The 1st test of the mole penetrator ‘KRET’ in the 5m test-bed system was a big success

On July 13th and 14th 2010 the first test of penetrator KRET (Fig. 1.) in a new test-bed built at the Space Research Centre PAS was conducted (Fig.2.). The test was successful – the penetrator had gone through the whole test-bed filled with sand and reached a record depth of five meters.


The mole penetrator KRET, developed at the Space Research Centre PAS, is a unique device intended for subsurface analyses of solar system bodies during i.a. future outer planet missions (e.g. to Titan). It belongs to a group of self-driven space penetrators. The depth achieved by this type of penetrators is limited to energy efficiency of the device and the penetrative resistance of the soil.

The tests conducted at the Space Research Centre PAS allowed finding out how the progress (descend of the penetrator during subsequent strokes) of KRET depends on the depth. Both a degree compactness of loose material (e.g. sand) at different depths, as well as the frictional force of the feeding cord’s, which KRET pulls behind, material  have the effect on the penetrator’s progress. The greater the depth, the longer the section of the cable KRET must pull behind at each impact. The new test-bed allows for verifying how KRET operates at certain depths (up to five meters). Such tests have never been done before - the previous test-bed allowed only for studies at a depth of two meters.


During the test KRET reached the maximum depth allowed in the test-bed (5 meters) in 16 hours. KRET’s progress decreased progressively with increasing depth, and at some point reached a constant level (about 2.5 mm per stroke) – this level of progress continued until KRET was 5 meters deep. The results suggest that KRET can very likely descend more than that.

The duration of the descend (5 meters within 16 hours) should not pose a problem while using KRET during a space mission since the operation of lander supplying penetrator with power may take several months. An important limitation connected with the capabilities of solar batteries used on landers is the power absorbed by all the research devices. KRET charges electricity from the lander and stores it in the form of mechanical spring energy and then (every 30 seconds) releases the accumulated energy by hitting the internal hammer (Fig.3.). This allows for the average power absorbed by KRET to be very low - only 0.28 W.

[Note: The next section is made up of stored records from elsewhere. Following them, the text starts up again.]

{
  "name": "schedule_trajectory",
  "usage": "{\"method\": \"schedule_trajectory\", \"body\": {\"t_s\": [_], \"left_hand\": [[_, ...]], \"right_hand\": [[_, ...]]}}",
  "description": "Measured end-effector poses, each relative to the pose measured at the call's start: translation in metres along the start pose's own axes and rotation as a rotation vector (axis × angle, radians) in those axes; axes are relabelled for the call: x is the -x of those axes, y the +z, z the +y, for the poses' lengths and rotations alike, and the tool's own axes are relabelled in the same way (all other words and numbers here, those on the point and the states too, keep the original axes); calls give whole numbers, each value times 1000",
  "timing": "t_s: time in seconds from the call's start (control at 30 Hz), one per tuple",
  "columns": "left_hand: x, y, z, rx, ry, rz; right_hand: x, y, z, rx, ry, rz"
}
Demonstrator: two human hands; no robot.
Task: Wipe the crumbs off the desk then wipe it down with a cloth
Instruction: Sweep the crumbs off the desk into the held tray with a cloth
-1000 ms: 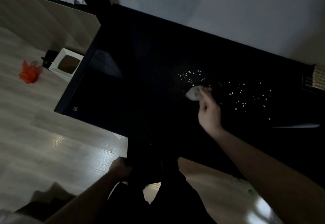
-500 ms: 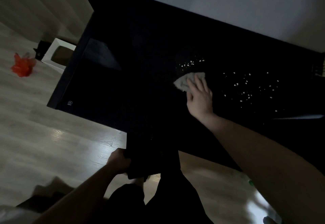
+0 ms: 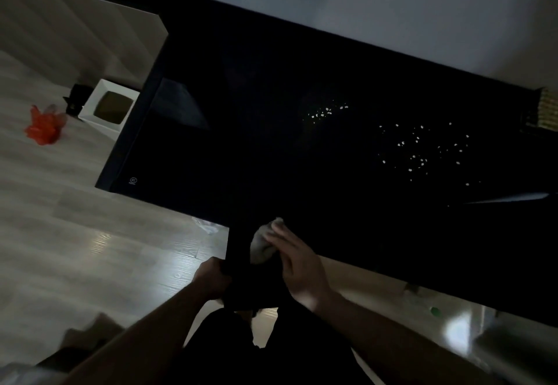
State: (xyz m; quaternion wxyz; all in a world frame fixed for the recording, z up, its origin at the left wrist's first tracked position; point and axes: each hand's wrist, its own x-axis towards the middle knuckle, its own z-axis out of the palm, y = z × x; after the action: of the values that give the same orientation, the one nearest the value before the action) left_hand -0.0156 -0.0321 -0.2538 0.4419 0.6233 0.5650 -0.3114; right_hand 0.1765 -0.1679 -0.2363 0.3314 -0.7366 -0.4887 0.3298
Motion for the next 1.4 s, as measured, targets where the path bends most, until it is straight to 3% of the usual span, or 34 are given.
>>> {"method": "schedule_trajectory", "body": {"t_s": [0.1,0.23,0.33,0.5,0.7,0.9,1.13,1.23,1.4], "left_hand": [[1,-2,0,-10,6,5],[2,-4,4,-14,1,14],[-1,-7,6,-20,-3,16],[-6,-6,6,2,-25,39],[-12,-1,3,32,-27,42],[-9,-4,9,18,-8,25],[-6,-10,13,-42,12,5],[-3,-13,14,-51,27,-9],[-4,-13,11,-33,-7,1]], "right_hand": [[-40,-42,1,-68,17,159],[-124,-104,31,58,40,410],[-185,-150,54,151,123,469],[-257,-194,88,360,212,393],[-276,-169,94,552,225,250],[-194,-104,53,507,-78,61],[-70,-33,37,203,-177,-150],[-79,-48,28,65,-111,-103],[-169,-109,34,93,-35,243]]}}
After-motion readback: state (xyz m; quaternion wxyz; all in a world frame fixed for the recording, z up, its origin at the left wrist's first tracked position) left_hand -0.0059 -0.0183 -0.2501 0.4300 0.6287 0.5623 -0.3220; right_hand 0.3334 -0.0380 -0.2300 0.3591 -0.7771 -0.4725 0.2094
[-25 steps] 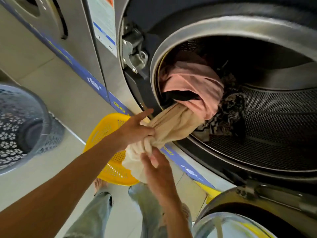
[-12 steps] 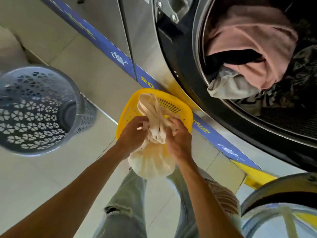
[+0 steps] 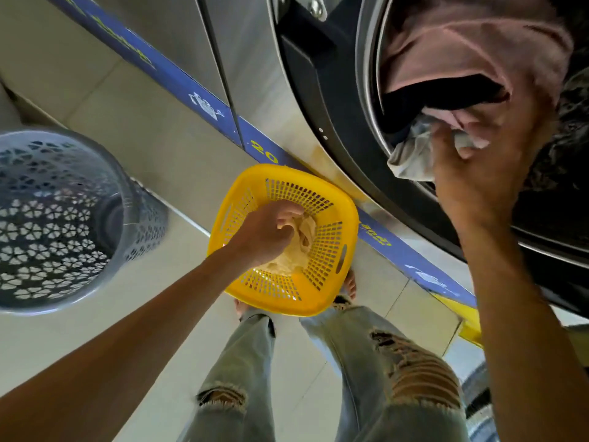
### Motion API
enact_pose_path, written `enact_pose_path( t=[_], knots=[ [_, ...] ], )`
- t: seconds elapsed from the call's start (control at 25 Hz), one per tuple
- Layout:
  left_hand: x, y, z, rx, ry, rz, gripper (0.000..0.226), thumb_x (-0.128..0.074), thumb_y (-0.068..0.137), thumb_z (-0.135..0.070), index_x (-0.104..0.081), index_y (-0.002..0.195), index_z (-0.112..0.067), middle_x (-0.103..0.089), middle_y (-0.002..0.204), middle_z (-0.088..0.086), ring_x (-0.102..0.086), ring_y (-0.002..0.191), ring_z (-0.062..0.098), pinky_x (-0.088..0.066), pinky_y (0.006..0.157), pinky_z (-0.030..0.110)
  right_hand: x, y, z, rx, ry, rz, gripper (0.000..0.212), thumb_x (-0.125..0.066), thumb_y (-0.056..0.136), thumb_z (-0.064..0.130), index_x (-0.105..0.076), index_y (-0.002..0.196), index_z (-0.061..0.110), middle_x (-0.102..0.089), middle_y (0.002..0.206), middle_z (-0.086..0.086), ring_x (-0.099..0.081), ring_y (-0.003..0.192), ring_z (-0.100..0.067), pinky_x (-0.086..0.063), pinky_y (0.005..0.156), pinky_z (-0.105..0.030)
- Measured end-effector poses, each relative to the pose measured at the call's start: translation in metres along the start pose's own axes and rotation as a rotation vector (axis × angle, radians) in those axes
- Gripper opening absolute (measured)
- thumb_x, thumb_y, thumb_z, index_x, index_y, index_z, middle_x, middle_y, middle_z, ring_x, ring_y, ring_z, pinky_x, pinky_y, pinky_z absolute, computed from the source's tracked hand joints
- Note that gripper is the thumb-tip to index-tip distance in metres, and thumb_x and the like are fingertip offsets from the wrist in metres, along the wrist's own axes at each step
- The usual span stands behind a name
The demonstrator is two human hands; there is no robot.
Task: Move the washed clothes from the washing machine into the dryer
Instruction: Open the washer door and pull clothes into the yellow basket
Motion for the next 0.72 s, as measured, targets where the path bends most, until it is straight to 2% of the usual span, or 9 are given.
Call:
enact_pose_path(
  t=[0.08,0.12,0.16,0.2,0.28,0.4,0.52,0.6,0.72],
  knots=[
    [-0.002,0.006,-0.013,-0.044,-0.032,0.009,0.043,-0.048,0.088,0.006,-0.06,0.125,-0.012,-0.062,0.119,-0.002,-0.055,0.115,0.006,-0.038,0.094,0.013,-0.019,0.041,-0.01,-0.094,-0.14,0.186,0.1,-0.075,0.068,0.046,-0.028,0.152,0.02,-0.03,0.152,-0.017,-0.044,0.134,-0.026,-0.036,0.111,-0.018],
    [-0.003,0.008,-0.021,-0.065,-0.052,0.009,0.042,-0.047,0.089,0.006,-0.06,0.125,-0.011,-0.062,0.12,-0.001,-0.055,0.117,0.007,-0.04,0.096,0.016,-0.028,0.049,-0.014,-0.137,-0.126,0.253,0.102,-0.077,0.064,0.044,-0.03,0.151,0.02,-0.036,0.15,-0.015,-0.048,0.128,-0.021,-0.036,0.103,-0.007],
    [-0.003,0.01,-0.029,-0.083,-0.076,0.006,0.04,-0.047,0.09,0.005,-0.06,0.125,-0.011,-0.063,0.122,0.0,-0.056,0.12,0.01,-0.041,0.099,0.019,-0.032,0.05,-0.015,-0.171,-0.116,0.257,0.094,-0.078,0.064,0.037,-0.038,0.147,0.018,-0.046,0.143,-0.013,-0.054,0.115,-0.016,-0.034,0.087,0.004],
    [-0.004,0.012,-0.035,-0.091,-0.107,-0.002,0.037,-0.049,0.092,0.001,-0.061,0.123,-0.013,-0.064,0.123,0.001,-0.058,0.12,0.012,-0.044,0.1,0.024,-0.032,0.047,-0.012,-0.199,-0.105,0.221,0.079,-0.078,0.068,0.031,-0.048,0.139,0.016,-0.056,0.132,-0.01,-0.056,0.102,-0.013,-0.032,0.074,0.007],
    [-0.002,0.011,-0.049,-0.062,-0.201,-0.01,0.028,-0.054,0.096,-0.017,-0.062,0.122,-0.02,-0.066,0.122,0.001,-0.062,0.113,0.014,-0.051,0.097,0.034,-0.028,0.027,0.002,-0.224,-0.091,0.139,0.051,-0.073,0.077,0.027,-0.059,0.125,0.017,-0.065,0.107,0.001,-0.06,0.089,-0.01,-0.038,0.07,-0.005],
    [0.002,0.003,-0.071,0.077,-0.514,0.015,0.037,-0.057,0.088,-0.056,-0.058,0.122,-0.04,-0.065,0.119,0.0,-0.066,0.107,0.017,-0.06,0.081,0.043,-0.03,-0.025,0.029,-0.31,0.075,0.233,0.029,-0.069,0.083,0.032,-0.063,0.11,0.024,-0.061,0.077,0.02,-0.055,0.068,0.011,-0.041,0.066,-0.016],
    [0.004,0.001,-0.089,0.1,-0.715,0.094,0.067,-0.058,0.068,-0.079,-0.045,0.129,-0.056,-0.064,0.123,-0.004,-0.067,0.108,0.019,-0.058,0.084,0.049,-0.025,-0.069,0.05,-0.375,0.156,0.309,0.026,-0.07,0.082,0.035,-0.06,0.105,0.028,-0.064,0.08,0.023,-0.058,0.073,0.004,-0.042,0.06,-0.014],
    [0.001,0.003,-0.103,0.061,-0.78,0.206,0.071,-0.067,0.069,-0.069,-0.039,0.133,-0.057,-0.067,0.124,-0.004,-0.069,0.103,0.023,-0.056,0.085,0.051,-0.021,-0.091,0.057,-0.402,0.225,0.393,0.026,-0.072,0.081,0.036,-0.061,0.104,0.03,-0.067,0.088,0.018,-0.063,0.077,-0.002,-0.049,0.063,-0.018],
    [-0.01,-0.001,-0.119,-0.02,-0.708,0.346,0.065,-0.074,0.081,-0.018,-0.047,0.133,-0.046,-0.071,0.118,-0.002,-0.071,0.097,0.027,-0.059,0.07,0.039,-0.023,-0.122,0.053,-0.382,0.22,0.529,0.017,-0.071,0.081,0.023,-0.063,0.096,0.024,-0.068,0.081,0.009,-0.062,0.071,-0.01,-0.051,0.064,-0.029]
  ],
)
Point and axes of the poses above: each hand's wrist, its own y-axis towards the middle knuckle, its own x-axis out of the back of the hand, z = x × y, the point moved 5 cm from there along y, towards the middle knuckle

The carried out test was the first one in the new test-bed (Fig. 4.). In the coming months it is planned to conduct tests of KRET in the lunar regolith analogue - AGK 2010. This simulant was developed at the Faculty of Drilling, Oil and Gas of the AGH University of Science and Technology in Krakow. Material that simulates the lunar regolith is an essential element for testing any equipment that during future space explorations are to land on the Moon because the mechanical properties of the lunar regolith differ significantly from the properties of typical loose materials encountered on Earth (e.g. sand).

The next step will be the tests of a new version of KRET which was designed to work in lunar gravity conditions. These tests will take place in a tilted test-bed, which will simulate the operation of the penetrator at different values of gravitation.